## [DATA]
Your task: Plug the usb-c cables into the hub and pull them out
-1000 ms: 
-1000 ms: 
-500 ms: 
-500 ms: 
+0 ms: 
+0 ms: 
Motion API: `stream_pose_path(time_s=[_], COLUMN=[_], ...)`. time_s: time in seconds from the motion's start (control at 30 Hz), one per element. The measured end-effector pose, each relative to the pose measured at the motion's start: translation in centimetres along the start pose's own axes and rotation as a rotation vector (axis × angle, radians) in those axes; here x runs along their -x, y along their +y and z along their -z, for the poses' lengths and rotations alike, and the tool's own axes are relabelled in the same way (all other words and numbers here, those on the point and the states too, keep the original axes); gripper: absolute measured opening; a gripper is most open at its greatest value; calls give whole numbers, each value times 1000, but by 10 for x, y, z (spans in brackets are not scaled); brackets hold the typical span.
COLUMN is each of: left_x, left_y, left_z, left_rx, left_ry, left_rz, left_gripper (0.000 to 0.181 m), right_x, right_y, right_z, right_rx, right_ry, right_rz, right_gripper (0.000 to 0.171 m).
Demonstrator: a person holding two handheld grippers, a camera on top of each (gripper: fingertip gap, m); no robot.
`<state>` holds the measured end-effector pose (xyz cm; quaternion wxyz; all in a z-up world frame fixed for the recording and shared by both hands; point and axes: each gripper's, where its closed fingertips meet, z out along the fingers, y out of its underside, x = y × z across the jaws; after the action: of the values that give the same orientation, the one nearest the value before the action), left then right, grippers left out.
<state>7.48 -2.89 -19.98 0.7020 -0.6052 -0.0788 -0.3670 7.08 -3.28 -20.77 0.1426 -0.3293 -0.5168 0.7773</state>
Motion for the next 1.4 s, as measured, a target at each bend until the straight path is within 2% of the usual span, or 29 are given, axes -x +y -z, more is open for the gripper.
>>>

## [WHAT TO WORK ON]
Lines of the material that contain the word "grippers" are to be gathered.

## [WRITTEN REPLY]
Demonstrator: a person holding two handheld grippers, a camera on top of each (gripper: fingertip gap, m); no robot.
`<state>` holds the measured end-effector pose (xyz cm; quaternion wxyz; all in a z-up world frame fixed for the recording and shared by both hands; point and axes: each gripper's, where its closed fingertips meet, z out along the fingers, y out of its underside, x = y × z across the jaws; after the action: of the values that give the same orientation, the one nearest the value before the action), left then right, grippers left out.

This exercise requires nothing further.